In one instance the patient presented with IBS and I determined the MDM to be moderate complexity. The provider insisted that the patient had SOB, chest pain and these could be potentially life-threatening so it's high risk. In the note there was no indication that the patient was having SOB and chest pain at that visit - rather, it was part of the history that in the past, the patient has exhibited these symptoms. I believe that if it were high risk, the provider would not have referred the patient out, but rather would have sent the patient to the ER. The fact they sent them to another doctor for workup means to me, this is not a life or death problem. Of course SOB and chest pain could be evidence of possible heart and lung diseases, but it could also be just due to anxiety. I don't believe that every patient who ever had SOB and/or chest pain is a high risk patient.

I have been told that this is the way this provider is and all we can do is recommend, but the provider does not have to listen. I don't think this is acceptable. I feel it borders on fraud. I believe if an outside auditor were to come in and scrutinize this provider's charts, it would be a huge mess. I'm not comfortable with this at all, but being so new to my job, I'm really not sure how to handle it.

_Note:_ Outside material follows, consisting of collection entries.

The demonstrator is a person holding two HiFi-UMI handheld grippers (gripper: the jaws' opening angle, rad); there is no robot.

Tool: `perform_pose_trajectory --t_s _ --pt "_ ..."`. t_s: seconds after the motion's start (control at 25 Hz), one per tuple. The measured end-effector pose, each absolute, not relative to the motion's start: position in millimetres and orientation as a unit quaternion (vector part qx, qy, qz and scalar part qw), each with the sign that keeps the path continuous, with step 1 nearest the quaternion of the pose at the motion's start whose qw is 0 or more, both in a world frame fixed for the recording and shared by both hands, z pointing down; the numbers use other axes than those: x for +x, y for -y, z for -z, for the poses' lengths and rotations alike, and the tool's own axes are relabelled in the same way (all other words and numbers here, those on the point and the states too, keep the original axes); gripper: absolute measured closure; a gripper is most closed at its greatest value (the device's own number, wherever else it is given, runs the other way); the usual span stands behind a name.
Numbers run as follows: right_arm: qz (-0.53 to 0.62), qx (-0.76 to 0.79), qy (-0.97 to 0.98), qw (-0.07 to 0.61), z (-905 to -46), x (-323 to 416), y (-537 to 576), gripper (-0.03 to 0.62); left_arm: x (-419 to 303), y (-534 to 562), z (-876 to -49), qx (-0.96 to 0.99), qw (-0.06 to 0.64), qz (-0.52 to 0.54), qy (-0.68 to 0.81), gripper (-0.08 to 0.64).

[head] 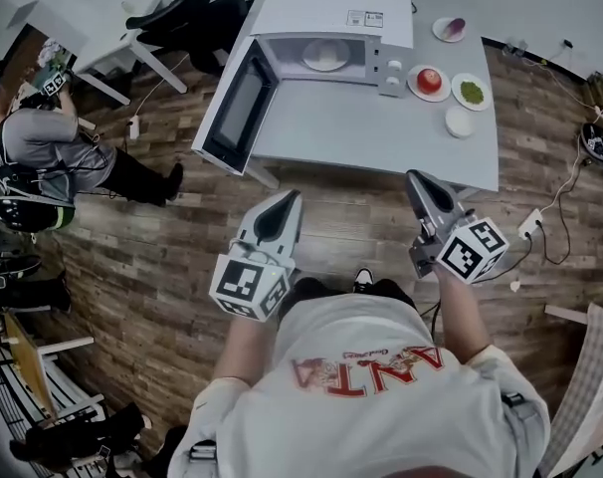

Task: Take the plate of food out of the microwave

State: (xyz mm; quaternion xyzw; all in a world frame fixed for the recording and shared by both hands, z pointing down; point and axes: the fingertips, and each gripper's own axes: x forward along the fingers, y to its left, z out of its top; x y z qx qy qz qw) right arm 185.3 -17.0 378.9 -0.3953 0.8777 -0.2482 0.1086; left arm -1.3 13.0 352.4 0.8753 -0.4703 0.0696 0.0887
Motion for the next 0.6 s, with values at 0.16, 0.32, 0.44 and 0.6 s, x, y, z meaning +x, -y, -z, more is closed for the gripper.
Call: perform_pose_trajectory --t_s 0.16,0.32,0.44,0.6 --pt "0.257 -0.402 -0.872 0.109 -388.7 190.9 30.8 0.589 3.5 6.2 -353.1 0.877 0.090 -0.068 0.466 0.551" --pt "0.252 -0.419 -0.865 0.110 -391.9 196.6 48.7 0.589 5.1 31.0 -358.2 0.882 0.092 -0.064 0.458 0.551" --pt "0.249 -0.438 -0.857 0.109 -391.8 201.6 66.4 0.589 7.4 56.3 -357.4 0.889 0.093 -0.054 0.445 0.551" --pt "0.247 -0.457 -0.848 0.101 -390.0 198.0 98.8 0.589 3.3 99.2 -356.6 0.896 0.096 -0.043 0.432 0.551"
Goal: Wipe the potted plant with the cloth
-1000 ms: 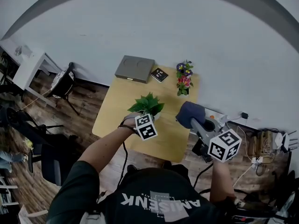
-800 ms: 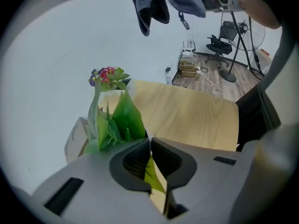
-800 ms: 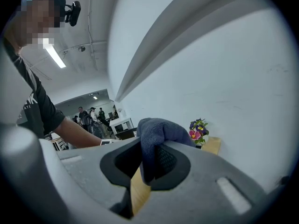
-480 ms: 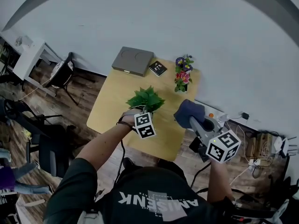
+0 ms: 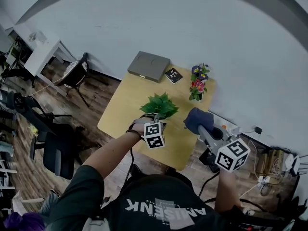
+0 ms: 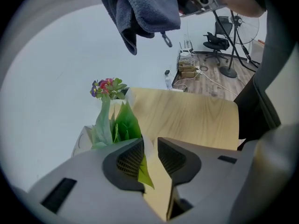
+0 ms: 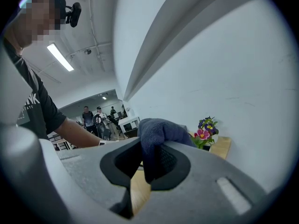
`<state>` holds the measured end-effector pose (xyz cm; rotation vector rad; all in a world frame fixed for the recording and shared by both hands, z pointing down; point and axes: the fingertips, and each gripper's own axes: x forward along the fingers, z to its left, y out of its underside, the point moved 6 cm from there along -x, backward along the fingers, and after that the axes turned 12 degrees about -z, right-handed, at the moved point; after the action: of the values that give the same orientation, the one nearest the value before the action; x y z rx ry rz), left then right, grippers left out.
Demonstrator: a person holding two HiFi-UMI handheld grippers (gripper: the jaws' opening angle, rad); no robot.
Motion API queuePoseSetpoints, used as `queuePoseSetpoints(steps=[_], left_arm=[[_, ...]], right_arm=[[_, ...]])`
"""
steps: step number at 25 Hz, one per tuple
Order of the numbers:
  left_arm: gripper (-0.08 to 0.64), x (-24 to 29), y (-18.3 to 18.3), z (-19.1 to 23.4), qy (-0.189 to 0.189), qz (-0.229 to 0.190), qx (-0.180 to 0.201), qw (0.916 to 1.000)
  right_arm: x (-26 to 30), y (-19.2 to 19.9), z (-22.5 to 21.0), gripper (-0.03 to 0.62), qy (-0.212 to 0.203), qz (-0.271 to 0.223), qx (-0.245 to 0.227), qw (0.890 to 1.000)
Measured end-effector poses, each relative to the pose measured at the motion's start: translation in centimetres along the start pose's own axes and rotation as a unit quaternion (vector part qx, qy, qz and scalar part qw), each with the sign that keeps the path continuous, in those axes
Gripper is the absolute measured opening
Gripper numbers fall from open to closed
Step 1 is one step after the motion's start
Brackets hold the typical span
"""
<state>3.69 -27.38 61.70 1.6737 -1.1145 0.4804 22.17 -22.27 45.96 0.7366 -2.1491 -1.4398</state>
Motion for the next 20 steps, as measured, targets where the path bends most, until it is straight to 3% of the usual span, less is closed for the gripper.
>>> queuePoseSetpoints(steps=[2,5,11,16,20], left_arm=[[0.103,-0.9,-0.6,0.1,-0.006,-0.011,-0.007,0.9999],[0.103,-2.7,-1.7,0.5,-0.023,-0.042,-0.047,0.9978],[0.103,-9.2,-3.3,2.0,-0.051,-0.121,-0.134,0.9822],[0.103,-16.2,-2.8,3.6,-0.098,-0.177,-0.184,0.9619],[0.103,-22.7,-1.6,3.9,-0.139,-0.226,-0.223,0.9379]], right_arm=[[0.2,-0.5,0.3,0.037,-0.009,-0.002,-0.006,1.000],[0.5,-1.1,0.8,0.037,-0.015,-0.005,-0.008,1.000],[1.7,-3.0,3.0,0.037,-0.027,-0.019,-0.030,0.999],[2.8,-4.4,6.0,0.037,-0.029,-0.038,-0.046,0.998],[3.2,-5.4,9.8,0.037,-0.026,-0.051,-0.064,0.996]])
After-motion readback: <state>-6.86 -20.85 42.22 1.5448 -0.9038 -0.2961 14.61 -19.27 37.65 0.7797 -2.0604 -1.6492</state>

Am I overreacting? What would you do in this situation? Thank you for your patience, I know this is a long post.
 
Your reaction is understandable if you're new to confronting disagreements over E&M with a provider, but I can assure you this is actually a very common area of conflict between coders and providers and I wouldn't let it get to you. Providers and coders look at documentation in very different ways and providers can often see a level of MDM that coders can't because they can read between the lines and interpret a patient's condition based on their own clinical experience whereas coders must just rely on what is stated clearly in the record. It's true that billing high level visits more frequently that other providers can trigger a payer to do an audit, but payers are most concerned about serious abuse, and I'd reassure you that a difference of opinion between a level 4 and 5 visit based on MDM is not something that typically rises to the level of being fraud.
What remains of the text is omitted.